The more its incompetence becomes apparent, the more convinced Boris Johnson’s government is that it knows best. From its earliest months in office an administration elected on a promise to devolve power to “people and places across the UK” has been hellbent on seizing control of the nation’s capital from its devolved authorities and imposing its will on them.

It began with Robert “Westferry Bob” Jenrick ordering Sadiq Khan to dump crucial sections of his proposed new London Plan because he thought he had a better one for the capital. As Ben Rogers and Tony Travers would put it: “Jenrick had, in effect, taken control of the London Plan”.

Then came Covid and its devastating impacts on the finances of Transport for London as passengers stayed at home. Transport secretary Grant Shapps and Johnson’s erstwhile media supporter Andrew Gilligan eagerly seized the opportunity to force on TfL their own ideas about spending and priorities.

And now, the long-anticipated assault on the third of the policy areas in which the 1999 Greater London Authority Act conferred strong powers on the capital’s directly-elected political leader, and were enjoyed by Johnson himself during his eight-years at City Hall – powers that were limited, opaque but nonetheless significant over the budgets and strategic priorities of the Metropolitan Police Service and its commissioner.

This latest hostile incursion on mayoral autonomy has been precipitated by the seemingly endless stream of ugly evidence that the Met has grown as nasty and inept as the arrogant, rogue Downing Street regime. Blame-gaming has busted out all over, with Khan pointing out that he is the one who has instigated reviews of Met culture and outed Cressida Dick while Johnson and Home Secretary Priti Patel stuck by her, and policing minister Kit Malthouse, who was Johnson’s policing deputy at City Hall, accusing Khan of being “asleep at the wheel”.

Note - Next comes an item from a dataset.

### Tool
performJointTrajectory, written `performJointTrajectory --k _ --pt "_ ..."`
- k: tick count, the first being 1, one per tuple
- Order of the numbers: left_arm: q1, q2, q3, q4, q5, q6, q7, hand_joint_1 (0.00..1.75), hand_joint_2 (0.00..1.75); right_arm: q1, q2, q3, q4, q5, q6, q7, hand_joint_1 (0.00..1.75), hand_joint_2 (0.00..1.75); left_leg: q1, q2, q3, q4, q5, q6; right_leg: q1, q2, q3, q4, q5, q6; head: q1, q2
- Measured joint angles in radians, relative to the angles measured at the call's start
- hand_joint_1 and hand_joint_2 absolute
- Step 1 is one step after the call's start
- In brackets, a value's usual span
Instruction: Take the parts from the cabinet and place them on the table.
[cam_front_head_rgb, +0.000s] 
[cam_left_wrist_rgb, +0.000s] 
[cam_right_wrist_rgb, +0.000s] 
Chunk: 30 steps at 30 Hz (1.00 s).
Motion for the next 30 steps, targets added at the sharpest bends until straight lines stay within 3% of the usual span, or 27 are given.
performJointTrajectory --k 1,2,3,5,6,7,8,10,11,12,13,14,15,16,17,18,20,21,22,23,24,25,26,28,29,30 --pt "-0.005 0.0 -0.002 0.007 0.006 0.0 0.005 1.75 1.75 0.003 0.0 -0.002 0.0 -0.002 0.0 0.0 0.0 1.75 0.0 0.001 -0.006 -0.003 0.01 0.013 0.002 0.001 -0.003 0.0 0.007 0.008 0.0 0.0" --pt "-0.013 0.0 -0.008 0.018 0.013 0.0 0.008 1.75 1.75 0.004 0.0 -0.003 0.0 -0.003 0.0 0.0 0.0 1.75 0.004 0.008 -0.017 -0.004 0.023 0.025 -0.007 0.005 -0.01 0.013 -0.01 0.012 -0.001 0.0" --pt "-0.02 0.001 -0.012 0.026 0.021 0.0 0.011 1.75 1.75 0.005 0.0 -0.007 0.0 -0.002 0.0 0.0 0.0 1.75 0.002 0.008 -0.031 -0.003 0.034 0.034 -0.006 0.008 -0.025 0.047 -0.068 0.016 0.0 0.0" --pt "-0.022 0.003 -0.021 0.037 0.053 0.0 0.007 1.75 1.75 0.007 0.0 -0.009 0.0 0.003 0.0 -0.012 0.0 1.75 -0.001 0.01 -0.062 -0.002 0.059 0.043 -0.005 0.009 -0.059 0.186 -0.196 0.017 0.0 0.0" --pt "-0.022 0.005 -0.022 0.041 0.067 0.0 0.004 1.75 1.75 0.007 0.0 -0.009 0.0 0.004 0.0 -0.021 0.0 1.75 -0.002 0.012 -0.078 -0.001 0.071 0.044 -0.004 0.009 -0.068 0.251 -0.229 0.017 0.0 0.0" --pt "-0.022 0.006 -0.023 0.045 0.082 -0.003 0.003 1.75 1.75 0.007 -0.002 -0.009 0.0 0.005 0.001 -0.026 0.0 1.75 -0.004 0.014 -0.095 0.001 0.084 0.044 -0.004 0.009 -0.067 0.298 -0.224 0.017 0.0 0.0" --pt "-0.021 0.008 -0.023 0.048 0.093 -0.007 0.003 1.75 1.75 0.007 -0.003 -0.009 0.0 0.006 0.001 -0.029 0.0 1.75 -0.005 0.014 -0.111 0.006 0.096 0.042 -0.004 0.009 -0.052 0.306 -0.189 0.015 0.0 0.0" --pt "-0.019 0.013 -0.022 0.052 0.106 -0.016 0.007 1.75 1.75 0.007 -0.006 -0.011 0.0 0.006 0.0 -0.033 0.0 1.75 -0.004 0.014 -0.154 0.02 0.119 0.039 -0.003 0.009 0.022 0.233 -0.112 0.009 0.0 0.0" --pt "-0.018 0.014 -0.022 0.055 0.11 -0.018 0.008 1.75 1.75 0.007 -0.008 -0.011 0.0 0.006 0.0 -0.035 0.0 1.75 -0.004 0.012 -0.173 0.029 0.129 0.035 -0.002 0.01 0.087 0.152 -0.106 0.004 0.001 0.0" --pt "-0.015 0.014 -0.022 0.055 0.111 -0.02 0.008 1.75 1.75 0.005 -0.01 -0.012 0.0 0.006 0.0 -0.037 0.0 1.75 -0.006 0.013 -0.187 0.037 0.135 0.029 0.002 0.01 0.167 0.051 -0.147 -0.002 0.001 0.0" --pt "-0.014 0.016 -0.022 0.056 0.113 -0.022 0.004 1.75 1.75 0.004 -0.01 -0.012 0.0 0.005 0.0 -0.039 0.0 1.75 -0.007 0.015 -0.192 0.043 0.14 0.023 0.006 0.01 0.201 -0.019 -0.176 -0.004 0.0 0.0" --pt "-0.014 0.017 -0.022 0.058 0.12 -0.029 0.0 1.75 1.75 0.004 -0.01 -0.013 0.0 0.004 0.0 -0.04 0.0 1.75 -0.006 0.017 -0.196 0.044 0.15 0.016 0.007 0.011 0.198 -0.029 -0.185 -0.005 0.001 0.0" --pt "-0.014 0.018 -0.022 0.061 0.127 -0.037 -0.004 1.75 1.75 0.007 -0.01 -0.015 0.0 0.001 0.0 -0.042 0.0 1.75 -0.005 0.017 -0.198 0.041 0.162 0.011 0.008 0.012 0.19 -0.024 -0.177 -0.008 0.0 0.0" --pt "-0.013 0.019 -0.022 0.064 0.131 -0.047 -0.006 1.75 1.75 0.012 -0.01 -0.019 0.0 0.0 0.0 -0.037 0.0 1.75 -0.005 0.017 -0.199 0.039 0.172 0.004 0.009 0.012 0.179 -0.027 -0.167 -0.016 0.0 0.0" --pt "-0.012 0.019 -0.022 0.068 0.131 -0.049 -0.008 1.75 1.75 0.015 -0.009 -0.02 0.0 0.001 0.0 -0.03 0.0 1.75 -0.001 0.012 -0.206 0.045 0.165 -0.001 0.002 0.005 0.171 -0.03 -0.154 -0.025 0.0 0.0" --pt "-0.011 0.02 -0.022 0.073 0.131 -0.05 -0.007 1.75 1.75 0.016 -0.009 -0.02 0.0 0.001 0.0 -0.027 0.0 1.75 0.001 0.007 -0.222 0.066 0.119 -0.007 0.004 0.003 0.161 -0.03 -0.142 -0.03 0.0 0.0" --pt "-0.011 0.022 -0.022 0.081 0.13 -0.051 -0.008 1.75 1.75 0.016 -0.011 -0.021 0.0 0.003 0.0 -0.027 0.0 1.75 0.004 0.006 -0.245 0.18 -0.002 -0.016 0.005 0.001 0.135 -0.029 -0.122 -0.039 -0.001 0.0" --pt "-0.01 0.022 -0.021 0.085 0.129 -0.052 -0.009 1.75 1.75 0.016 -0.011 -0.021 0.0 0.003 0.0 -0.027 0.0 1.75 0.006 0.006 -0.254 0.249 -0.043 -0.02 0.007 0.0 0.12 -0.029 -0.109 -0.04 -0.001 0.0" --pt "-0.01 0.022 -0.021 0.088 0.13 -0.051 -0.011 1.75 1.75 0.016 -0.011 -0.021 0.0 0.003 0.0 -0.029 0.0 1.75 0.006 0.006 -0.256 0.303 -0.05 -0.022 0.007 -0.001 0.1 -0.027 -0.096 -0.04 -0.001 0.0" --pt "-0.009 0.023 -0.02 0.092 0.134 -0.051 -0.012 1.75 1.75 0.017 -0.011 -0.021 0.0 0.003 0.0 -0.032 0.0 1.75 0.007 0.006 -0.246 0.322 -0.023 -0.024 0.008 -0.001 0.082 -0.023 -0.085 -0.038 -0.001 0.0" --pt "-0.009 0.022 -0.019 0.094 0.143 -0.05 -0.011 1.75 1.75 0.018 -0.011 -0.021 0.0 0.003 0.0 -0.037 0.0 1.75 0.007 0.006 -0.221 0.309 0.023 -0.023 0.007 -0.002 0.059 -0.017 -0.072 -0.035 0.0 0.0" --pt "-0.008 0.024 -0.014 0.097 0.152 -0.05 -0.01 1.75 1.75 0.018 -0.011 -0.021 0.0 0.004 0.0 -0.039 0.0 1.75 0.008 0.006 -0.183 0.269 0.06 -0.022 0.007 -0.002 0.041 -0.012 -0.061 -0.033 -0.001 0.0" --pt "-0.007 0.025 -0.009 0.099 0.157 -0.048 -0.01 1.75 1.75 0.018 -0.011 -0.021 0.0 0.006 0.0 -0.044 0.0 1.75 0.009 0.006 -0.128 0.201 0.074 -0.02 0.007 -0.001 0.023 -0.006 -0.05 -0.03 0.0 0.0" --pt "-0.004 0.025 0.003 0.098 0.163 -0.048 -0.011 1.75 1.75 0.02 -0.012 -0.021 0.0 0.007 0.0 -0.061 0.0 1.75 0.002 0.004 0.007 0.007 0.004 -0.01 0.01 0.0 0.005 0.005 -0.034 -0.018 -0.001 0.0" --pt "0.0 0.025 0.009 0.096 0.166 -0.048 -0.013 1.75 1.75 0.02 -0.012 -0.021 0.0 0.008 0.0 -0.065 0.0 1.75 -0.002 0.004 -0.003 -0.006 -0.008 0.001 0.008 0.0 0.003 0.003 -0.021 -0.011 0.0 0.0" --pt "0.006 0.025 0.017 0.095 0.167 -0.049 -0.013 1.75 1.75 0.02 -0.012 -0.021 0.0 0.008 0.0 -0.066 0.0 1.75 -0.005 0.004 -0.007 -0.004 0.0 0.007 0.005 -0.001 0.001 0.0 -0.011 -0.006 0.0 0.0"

Let’s step back in time. When Malthouse and Johnson forced out Ian Blair as “Britain’s top cop” in 2008, in much the same way as Khan got rid of Dick, Malthouse observed with satisfaction that he and Johnson “have our hands on the tiller” of the Met. Eyebrows were raised, but the principle of a London Mayor being the primary elected steerer of London policing was sound. Now Malthouse advocates the Met tiller being in the hands of Whitehall. As with planning, housing and transport, this is a government that supports devolution only when devolved authorities do what central government wants.

Officially, if nebulously, the choice of a new Met chief is the Home Secretary’s to make (for approval by the Queen) but he or she must “have regard to” the views of the Mayor. That requirement is more exacting than those words suggest, precisely because both Johnson and Khan have shown that although Mayors have limited say in the appoint of Met chiefs they can effectively jettison them all by themselves.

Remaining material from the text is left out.